8. März Istanbul: Feministinnen trotzen Demonstrationsverbot

8. März Istanbul: Feministinnen trotzen Demonstrationsverbot

Am Abend des 8. März scheiterte der Versuch eine feministische Nachtdemonstration im Zentrum Istanbuls völlig zu verhindern. Um die Frauen nicht auf den zentralen und symbolisch bedeutenden Taksim-Platz kommen zu lassen, hatte der Gouverneur kurzerhand ein Demonstrationsverbot für den ganzen Stadtbezirk Beyoglu zwischen dem Bosporus und dem Goldenen Horn erlassen. Beyoglu umfasst etwa 9 km². Penibel listete die Verfügung des Gouverneurs auf, was in Beyoglu am 8. März verboten sein sollte. Als da sind: „Versammlungen, Märsche, Presseerklärungen, Sitzproteste, das Eröffnen von Ständen, der Aufbau von Zelten, das Verteilen von Bekanntmachungen und andere Tätigkeiten, die gegen die Gesetze verstoßen“ – so wörtlich.  

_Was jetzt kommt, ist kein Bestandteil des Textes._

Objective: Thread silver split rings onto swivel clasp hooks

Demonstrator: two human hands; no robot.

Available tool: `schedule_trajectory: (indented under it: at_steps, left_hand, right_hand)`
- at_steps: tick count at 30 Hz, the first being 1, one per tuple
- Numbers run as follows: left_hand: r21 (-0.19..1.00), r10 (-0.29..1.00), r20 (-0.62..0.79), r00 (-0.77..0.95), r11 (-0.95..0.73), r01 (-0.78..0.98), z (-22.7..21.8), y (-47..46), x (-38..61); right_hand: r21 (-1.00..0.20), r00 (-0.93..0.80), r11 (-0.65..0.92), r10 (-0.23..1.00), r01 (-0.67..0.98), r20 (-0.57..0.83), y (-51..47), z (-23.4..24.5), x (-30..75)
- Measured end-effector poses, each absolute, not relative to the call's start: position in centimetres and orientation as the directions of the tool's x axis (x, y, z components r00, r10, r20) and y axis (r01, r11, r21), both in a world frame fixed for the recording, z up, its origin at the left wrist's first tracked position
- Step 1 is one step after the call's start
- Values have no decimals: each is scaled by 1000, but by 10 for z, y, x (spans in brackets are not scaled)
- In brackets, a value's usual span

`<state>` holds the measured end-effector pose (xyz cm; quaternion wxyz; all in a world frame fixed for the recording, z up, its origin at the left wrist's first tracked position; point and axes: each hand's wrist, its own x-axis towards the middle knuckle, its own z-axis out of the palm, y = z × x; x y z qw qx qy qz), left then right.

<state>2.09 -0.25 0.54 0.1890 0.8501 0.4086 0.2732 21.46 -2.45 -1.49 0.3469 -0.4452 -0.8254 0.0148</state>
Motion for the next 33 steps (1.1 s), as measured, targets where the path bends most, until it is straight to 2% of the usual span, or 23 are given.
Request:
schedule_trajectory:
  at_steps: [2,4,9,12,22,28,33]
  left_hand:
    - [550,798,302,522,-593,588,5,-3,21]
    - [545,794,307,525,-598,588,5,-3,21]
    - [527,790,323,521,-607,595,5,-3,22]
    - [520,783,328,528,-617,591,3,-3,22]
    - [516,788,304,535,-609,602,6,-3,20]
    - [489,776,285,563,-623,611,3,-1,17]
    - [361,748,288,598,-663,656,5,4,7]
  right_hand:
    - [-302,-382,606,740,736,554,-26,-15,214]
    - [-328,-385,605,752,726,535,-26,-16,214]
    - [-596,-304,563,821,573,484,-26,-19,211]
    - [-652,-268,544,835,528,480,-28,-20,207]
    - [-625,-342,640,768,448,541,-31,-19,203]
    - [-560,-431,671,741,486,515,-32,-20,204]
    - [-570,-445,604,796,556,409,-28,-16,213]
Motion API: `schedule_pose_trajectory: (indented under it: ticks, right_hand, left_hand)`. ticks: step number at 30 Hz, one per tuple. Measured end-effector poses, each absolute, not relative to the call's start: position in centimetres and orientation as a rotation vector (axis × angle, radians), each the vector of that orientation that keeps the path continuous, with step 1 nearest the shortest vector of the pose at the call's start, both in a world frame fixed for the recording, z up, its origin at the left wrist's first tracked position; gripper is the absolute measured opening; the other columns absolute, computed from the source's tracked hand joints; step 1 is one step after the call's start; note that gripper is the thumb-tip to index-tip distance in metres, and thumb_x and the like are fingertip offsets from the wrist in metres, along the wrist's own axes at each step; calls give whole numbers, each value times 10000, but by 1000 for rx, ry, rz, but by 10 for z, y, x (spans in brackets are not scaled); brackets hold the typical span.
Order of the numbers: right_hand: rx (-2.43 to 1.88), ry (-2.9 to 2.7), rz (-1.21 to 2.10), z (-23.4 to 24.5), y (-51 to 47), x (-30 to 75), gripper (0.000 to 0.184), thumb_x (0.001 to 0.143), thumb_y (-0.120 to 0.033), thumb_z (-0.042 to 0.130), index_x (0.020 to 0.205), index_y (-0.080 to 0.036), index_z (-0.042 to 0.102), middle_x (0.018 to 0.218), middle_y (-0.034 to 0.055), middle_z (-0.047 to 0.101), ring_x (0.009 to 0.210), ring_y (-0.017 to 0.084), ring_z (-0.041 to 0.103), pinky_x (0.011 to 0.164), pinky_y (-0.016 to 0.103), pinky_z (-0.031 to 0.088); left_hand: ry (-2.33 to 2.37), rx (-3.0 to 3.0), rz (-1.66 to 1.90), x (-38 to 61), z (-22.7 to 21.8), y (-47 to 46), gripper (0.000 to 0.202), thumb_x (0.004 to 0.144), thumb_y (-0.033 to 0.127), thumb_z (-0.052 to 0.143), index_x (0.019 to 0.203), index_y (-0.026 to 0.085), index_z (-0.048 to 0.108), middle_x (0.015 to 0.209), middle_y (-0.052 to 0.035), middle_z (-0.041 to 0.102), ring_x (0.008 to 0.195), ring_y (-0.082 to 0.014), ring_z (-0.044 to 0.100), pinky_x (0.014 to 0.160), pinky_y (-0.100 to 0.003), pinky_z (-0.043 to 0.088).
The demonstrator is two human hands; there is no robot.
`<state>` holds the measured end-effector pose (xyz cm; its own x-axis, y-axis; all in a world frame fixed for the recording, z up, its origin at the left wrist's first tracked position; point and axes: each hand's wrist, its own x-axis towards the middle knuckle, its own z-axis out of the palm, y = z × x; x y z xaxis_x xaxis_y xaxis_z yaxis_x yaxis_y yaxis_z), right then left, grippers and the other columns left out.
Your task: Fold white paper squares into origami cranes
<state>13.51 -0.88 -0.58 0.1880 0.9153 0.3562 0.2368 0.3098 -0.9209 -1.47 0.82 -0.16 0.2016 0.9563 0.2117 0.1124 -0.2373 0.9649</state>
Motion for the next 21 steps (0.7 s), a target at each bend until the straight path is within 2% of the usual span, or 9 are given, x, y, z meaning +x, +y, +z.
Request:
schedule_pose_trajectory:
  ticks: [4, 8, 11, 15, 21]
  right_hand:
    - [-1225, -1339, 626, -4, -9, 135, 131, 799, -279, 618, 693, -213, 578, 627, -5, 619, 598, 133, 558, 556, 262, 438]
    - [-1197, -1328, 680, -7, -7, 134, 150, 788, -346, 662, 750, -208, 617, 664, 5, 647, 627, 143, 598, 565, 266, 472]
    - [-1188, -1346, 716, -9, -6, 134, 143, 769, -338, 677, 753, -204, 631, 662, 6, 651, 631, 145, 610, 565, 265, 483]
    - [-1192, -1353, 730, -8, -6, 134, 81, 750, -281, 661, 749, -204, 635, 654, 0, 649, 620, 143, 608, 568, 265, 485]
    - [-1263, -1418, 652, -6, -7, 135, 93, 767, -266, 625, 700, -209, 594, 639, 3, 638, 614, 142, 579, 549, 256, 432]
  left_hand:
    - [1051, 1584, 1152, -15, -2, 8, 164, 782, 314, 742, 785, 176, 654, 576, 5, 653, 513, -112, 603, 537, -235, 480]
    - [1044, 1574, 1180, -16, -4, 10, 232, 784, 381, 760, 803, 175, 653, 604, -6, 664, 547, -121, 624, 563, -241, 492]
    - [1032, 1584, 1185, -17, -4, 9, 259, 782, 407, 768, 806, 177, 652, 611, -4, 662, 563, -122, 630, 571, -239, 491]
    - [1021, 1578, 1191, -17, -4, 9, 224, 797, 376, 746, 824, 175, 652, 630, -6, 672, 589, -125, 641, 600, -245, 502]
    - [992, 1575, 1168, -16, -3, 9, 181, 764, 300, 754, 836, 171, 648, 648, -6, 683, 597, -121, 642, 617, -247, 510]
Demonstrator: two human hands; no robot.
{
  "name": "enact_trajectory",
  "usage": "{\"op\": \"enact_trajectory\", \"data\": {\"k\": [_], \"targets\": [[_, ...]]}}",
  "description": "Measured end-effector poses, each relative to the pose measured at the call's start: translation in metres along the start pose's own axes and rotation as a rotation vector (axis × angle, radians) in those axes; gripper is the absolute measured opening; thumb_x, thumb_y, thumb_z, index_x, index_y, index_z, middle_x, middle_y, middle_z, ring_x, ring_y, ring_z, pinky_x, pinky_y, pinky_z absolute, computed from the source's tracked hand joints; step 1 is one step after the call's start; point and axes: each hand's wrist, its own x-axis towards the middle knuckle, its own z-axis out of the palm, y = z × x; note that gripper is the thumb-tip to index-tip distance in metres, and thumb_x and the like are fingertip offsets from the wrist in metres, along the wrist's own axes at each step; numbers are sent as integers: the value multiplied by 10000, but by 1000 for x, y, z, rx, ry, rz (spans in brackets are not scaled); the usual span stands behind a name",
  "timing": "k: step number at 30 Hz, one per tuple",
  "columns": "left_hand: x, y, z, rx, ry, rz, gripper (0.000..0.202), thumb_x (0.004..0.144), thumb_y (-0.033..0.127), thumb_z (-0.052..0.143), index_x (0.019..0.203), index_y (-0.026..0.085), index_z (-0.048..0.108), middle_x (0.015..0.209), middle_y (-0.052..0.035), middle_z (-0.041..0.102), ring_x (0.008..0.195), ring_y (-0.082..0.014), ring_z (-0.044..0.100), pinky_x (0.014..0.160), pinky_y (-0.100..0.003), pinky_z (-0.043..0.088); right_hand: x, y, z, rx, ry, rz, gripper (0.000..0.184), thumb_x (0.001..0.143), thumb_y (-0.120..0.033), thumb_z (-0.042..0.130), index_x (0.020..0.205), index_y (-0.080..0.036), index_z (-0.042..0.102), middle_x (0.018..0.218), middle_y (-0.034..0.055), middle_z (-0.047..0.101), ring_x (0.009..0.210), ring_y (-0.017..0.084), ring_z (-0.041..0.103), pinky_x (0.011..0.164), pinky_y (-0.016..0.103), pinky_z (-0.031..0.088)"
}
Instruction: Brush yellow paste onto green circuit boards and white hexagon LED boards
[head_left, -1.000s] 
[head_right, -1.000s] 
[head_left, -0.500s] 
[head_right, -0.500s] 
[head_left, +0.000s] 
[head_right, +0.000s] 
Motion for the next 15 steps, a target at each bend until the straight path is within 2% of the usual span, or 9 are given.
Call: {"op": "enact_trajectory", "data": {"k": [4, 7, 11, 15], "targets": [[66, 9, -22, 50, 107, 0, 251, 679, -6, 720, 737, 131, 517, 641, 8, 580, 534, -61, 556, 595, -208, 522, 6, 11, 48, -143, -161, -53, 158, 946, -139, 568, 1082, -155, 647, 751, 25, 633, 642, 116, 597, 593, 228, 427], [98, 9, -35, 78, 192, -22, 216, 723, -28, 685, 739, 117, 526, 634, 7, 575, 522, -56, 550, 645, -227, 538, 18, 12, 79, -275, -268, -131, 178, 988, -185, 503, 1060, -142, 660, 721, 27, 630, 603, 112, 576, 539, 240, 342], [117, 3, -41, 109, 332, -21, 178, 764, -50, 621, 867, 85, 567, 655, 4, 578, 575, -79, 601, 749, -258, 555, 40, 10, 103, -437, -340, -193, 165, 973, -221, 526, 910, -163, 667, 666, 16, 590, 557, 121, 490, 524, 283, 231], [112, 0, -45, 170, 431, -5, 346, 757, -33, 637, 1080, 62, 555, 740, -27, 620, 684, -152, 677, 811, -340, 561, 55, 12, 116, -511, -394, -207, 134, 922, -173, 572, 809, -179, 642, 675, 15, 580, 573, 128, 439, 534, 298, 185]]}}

Eine wichtige U-Bahnlinie wurde stillgelegt und demonstrationsverdächtige Frauen, wurden bereits auf der anderen Seite des Bosporus festgenommen als sie an einem Anlegeplatz auf einen Dampfer warteten. Die um den Taksim-Platz und in Seitengassen aufgestellte Polizei konnte zwar die friedlichen Demonstrantinnen am Vordringen zum Taksim hindern, aber nicht dass in den Straßen darum eine sehr lebendige Nachtdemonstration mit Transparenten und Redebeiträgen stattfand. Die Demonstrantinnen riefen Parolen wie „Morde an Frauen sind politisch“ und „Wir schweigen nicht, wir fürchten uns nicht, wir gehorchen nicht!“

 

Die Polizei versuchte vergeblich das Verlesen einer Erklärung zu verhindern. In der Erklärungen kritisierten die Frauen unter anderem den Austritt der Türkei aus der Istanbul-Konvention. Die Konvention des Europarates, die vor 11 Jahren in Istanbul erstmals unterzeichnet wurde, ist ein detailliertes Vertragswerk, das Maßnahmen zum Schutz von Frauen vor Gewalt vorsieht und Maßnahmen zur Gleichberechtigung und Chancengleichheit beinhaltet. Zum Beispiel wird die Einrichtung von Frauenhäusern verlangt. Jahrelang hat die Regierung Erdogan die Konvention als fortschrittliches Aushängeschild gebraucht. Doch am 20. März 2021 - kurz nach Mitternacht - unterschrieb der Staatspräsident Tayyip Erdogan einen Erlass mit dem er den Austritt der Türkei aus der Istanbul-Konvention erklärte. Der staatsrechtlich umstrittene Akt führte zum tatsächlichen Austritt der Türkei aus der Istanbul-Konvention zum 1. Juli 2021.

Die Istanbul-Konvention und zahlreiche Femizide waren auch ein Hauptthema auf zahlreichen anderen 8. März-Demos in der Türkei wie zum Beispiel bei einer weiteren Nachtdemo in Ankara, die ebenfalls mit Behinderungen durch die Polizei zu kämpfen hatte.